# DESCRIPTION OF THE TASK:
Report every line of the data where the string "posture" appears.

# SUPPLIED INFORMATION:
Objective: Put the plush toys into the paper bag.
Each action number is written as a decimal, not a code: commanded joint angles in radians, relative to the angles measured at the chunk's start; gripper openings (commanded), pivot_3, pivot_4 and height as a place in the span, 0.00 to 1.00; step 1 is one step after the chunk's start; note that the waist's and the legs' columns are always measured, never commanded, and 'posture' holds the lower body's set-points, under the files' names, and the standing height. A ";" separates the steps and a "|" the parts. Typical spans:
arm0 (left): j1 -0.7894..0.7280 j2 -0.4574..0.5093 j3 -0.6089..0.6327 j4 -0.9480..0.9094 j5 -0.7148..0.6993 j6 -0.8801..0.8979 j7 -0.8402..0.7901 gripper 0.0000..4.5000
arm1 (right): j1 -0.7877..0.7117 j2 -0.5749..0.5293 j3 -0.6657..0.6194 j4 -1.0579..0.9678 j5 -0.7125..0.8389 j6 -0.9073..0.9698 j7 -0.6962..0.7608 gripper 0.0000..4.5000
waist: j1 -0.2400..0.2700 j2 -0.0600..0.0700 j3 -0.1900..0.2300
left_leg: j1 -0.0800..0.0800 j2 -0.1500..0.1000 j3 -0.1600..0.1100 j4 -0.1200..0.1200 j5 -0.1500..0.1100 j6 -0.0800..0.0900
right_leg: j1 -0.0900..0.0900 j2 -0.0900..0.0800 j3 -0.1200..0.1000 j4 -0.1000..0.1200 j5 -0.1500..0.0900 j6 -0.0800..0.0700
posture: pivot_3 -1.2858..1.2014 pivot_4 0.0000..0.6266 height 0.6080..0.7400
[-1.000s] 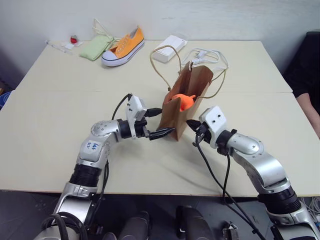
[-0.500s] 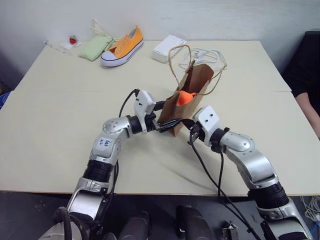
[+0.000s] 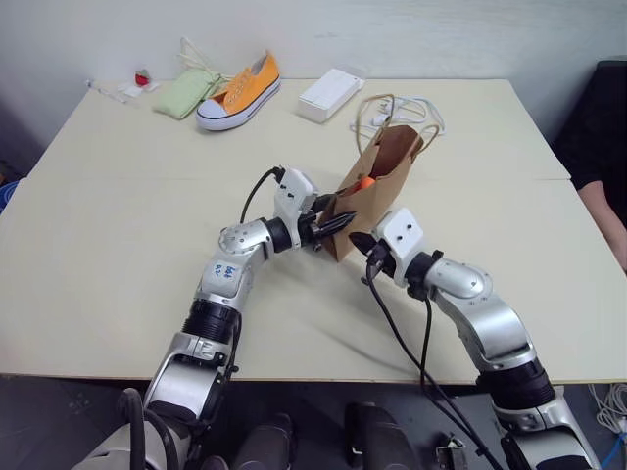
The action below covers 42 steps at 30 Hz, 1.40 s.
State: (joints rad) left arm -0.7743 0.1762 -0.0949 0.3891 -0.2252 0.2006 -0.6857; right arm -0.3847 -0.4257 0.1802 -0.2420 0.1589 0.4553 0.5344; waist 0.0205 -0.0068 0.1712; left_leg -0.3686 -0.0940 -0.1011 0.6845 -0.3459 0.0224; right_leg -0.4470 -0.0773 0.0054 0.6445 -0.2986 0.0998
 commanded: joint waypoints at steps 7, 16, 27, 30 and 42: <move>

# RESPONSE AREA:
Each action number is written as a decimal, not a code: commanded joint angles in radians, relative to the angles measured at the chunk's start; gripper openings (commanded), pivot_3, pivot_4 and height as a place in the span, 0.00 to 1.00; step 1 is one step after the chunk's start; note that the waist's and the legs' columns are always measured, never commanded, and 'posture' holds the lower body's set-points, under the files' names, and the standing height. A ";" separates the steps and a "|" the parts. Typical spans:
posture: pivot_3 -1.2858..1.2014 pivot_4 0.0000..0.6266 height 0.6080..0.7400

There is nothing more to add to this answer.